BEGIN

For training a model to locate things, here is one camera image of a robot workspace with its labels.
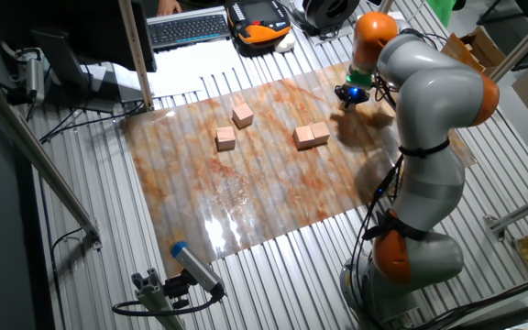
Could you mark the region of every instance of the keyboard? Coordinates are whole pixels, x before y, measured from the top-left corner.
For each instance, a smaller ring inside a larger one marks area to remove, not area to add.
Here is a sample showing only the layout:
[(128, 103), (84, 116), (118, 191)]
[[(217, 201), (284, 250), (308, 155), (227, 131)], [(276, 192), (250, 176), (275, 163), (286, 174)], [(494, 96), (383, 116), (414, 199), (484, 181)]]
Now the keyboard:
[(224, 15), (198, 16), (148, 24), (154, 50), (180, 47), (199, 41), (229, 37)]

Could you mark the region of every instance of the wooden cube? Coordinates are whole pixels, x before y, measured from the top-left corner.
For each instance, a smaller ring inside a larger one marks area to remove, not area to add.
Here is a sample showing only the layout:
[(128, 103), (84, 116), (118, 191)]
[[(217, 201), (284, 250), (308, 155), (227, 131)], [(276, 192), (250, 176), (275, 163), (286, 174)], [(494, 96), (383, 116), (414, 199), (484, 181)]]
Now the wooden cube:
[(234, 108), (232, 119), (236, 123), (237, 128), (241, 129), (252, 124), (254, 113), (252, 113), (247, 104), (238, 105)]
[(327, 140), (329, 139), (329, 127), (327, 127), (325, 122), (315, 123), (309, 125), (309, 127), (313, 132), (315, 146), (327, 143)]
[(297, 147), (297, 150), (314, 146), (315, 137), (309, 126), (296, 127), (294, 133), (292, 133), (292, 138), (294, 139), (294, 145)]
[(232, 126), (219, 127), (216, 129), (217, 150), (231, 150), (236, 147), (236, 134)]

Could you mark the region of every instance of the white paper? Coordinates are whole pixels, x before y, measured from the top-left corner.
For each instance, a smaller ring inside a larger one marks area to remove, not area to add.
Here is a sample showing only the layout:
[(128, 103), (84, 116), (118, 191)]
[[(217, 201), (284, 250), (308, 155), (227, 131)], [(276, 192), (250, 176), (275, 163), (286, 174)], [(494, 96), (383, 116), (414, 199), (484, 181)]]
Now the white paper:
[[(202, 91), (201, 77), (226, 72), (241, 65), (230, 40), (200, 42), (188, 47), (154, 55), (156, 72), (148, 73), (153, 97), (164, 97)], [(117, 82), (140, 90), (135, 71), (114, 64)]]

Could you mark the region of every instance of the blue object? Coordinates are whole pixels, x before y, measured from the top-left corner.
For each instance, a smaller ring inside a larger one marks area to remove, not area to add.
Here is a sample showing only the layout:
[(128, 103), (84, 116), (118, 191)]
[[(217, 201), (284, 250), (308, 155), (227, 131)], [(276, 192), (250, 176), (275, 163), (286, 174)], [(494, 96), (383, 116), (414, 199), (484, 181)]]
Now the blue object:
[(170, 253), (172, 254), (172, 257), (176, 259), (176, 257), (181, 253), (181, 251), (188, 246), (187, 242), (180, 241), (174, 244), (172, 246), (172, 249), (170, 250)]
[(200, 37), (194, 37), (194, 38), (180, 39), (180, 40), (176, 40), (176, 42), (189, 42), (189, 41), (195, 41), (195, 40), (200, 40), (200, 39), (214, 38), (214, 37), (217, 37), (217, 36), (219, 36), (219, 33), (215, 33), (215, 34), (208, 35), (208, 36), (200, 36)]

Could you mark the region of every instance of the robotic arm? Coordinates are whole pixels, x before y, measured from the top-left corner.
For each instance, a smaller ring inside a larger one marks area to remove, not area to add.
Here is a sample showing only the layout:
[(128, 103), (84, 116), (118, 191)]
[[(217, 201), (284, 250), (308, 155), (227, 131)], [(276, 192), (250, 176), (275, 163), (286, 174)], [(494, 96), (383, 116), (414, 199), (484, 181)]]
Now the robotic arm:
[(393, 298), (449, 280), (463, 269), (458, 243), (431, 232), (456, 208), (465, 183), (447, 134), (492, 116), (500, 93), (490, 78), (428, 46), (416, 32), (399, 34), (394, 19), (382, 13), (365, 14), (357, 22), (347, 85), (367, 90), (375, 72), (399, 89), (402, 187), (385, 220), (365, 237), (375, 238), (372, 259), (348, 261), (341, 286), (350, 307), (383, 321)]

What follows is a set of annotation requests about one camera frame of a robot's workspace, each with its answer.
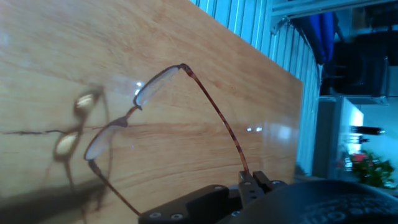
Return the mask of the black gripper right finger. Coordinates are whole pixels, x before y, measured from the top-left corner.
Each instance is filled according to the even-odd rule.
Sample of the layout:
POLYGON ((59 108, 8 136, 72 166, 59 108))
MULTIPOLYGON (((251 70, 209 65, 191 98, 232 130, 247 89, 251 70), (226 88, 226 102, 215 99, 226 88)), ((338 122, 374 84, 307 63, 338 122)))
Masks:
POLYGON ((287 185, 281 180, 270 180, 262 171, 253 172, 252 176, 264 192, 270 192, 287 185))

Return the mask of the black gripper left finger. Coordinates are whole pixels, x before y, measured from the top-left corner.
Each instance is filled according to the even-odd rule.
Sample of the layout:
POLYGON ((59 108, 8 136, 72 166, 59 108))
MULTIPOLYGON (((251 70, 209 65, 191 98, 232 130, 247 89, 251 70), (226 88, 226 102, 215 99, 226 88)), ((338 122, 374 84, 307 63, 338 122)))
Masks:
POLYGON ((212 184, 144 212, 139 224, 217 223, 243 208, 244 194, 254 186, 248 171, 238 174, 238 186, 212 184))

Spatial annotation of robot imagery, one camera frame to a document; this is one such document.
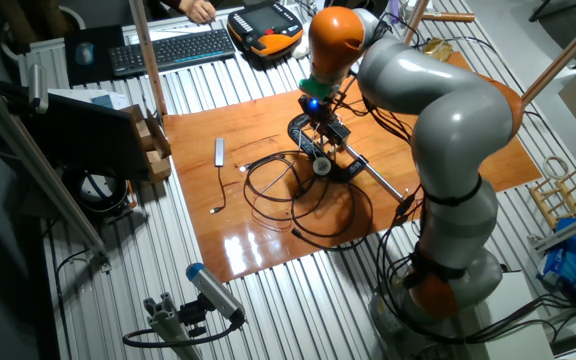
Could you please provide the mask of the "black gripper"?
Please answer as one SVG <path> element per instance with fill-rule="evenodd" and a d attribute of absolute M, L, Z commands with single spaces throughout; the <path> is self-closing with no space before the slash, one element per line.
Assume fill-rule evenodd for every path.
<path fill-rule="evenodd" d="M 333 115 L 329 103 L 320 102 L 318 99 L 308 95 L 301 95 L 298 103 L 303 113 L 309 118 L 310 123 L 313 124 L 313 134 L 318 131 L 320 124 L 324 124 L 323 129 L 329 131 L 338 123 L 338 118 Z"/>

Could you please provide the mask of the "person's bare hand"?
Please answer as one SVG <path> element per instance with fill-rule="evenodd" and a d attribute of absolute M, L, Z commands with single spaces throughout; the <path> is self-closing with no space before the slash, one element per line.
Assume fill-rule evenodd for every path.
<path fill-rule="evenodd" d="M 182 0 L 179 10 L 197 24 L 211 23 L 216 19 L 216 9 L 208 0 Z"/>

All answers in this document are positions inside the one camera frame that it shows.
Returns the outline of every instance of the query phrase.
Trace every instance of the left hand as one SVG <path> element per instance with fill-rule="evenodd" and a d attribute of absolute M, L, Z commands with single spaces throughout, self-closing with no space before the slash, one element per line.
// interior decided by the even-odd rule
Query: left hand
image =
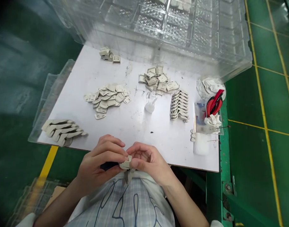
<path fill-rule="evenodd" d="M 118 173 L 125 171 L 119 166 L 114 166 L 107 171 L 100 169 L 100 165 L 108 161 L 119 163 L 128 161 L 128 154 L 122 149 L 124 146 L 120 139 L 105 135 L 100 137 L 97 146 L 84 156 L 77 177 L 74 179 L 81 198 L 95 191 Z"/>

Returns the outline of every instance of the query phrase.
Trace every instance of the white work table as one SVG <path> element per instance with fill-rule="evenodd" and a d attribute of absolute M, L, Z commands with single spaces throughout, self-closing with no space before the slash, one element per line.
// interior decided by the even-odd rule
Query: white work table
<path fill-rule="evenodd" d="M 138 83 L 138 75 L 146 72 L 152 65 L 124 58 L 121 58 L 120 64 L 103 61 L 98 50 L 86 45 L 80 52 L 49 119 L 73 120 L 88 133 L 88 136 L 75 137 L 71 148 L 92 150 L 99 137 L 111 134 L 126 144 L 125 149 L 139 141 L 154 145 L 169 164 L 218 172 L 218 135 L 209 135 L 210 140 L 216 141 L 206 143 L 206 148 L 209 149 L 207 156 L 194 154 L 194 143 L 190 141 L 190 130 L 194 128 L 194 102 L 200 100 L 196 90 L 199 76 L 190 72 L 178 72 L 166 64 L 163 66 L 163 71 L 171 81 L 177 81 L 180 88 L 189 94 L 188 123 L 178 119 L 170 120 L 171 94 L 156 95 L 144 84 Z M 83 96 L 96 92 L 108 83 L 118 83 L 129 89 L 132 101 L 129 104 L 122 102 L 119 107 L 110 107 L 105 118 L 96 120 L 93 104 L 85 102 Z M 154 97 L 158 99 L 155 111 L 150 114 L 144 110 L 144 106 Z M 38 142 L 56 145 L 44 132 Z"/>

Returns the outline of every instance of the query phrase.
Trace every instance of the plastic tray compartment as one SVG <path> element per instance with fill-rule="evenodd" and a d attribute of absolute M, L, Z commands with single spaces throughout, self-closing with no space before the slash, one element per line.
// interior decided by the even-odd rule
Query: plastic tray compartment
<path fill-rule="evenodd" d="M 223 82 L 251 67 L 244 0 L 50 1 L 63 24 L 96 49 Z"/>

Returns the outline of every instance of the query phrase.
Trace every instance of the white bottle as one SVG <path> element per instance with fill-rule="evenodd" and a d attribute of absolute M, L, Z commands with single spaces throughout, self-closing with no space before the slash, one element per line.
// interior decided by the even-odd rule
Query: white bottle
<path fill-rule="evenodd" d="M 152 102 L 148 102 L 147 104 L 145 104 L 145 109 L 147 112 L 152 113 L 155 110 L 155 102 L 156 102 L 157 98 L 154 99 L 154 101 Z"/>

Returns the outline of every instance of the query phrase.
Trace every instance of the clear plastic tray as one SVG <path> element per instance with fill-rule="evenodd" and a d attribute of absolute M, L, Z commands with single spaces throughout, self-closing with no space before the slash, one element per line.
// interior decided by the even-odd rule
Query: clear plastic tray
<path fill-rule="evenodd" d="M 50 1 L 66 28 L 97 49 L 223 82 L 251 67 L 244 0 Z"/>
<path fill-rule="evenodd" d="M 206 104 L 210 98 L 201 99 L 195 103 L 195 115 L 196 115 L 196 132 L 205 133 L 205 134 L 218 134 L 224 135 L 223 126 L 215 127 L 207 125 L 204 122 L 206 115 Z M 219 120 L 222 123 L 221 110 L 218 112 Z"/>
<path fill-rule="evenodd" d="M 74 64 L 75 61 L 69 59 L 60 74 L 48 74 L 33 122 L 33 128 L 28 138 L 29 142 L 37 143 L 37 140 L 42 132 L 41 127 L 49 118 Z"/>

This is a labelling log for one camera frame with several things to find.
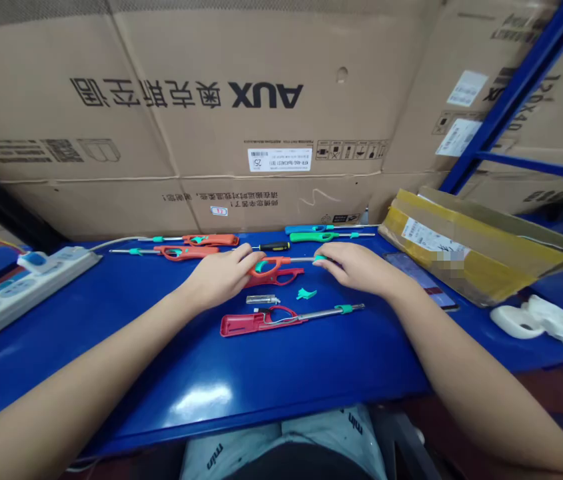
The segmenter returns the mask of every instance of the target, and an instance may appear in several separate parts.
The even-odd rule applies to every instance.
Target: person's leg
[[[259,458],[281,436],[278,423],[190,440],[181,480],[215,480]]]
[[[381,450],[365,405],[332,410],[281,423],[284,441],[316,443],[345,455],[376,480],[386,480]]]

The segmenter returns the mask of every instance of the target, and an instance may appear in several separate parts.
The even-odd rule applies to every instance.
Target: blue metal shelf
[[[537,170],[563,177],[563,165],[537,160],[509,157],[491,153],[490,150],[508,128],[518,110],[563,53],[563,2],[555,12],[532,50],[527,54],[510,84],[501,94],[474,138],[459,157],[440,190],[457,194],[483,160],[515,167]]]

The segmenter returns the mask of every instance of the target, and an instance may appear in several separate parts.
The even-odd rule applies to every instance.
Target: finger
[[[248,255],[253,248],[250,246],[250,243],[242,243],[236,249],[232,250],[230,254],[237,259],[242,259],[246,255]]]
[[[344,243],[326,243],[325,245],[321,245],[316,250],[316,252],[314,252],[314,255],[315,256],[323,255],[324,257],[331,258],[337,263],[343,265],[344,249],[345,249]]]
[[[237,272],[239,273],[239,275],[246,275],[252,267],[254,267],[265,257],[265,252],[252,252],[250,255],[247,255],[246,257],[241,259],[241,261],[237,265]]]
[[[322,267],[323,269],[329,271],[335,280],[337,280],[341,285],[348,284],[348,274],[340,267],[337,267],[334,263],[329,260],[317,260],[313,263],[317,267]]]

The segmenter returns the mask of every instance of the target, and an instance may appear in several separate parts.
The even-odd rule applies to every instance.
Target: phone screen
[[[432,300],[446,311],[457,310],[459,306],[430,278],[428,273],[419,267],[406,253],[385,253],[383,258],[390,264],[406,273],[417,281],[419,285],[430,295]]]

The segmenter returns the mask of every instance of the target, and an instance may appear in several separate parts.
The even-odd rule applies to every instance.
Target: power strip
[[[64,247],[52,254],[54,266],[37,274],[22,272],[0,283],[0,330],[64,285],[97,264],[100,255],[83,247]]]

END

### [Directions]
Return all lines from the entries that contain the string "provide".

### [Final answer]
Could you please provide the mask of the "black gripper"?
Could you please provide the mask of the "person's bare hand"?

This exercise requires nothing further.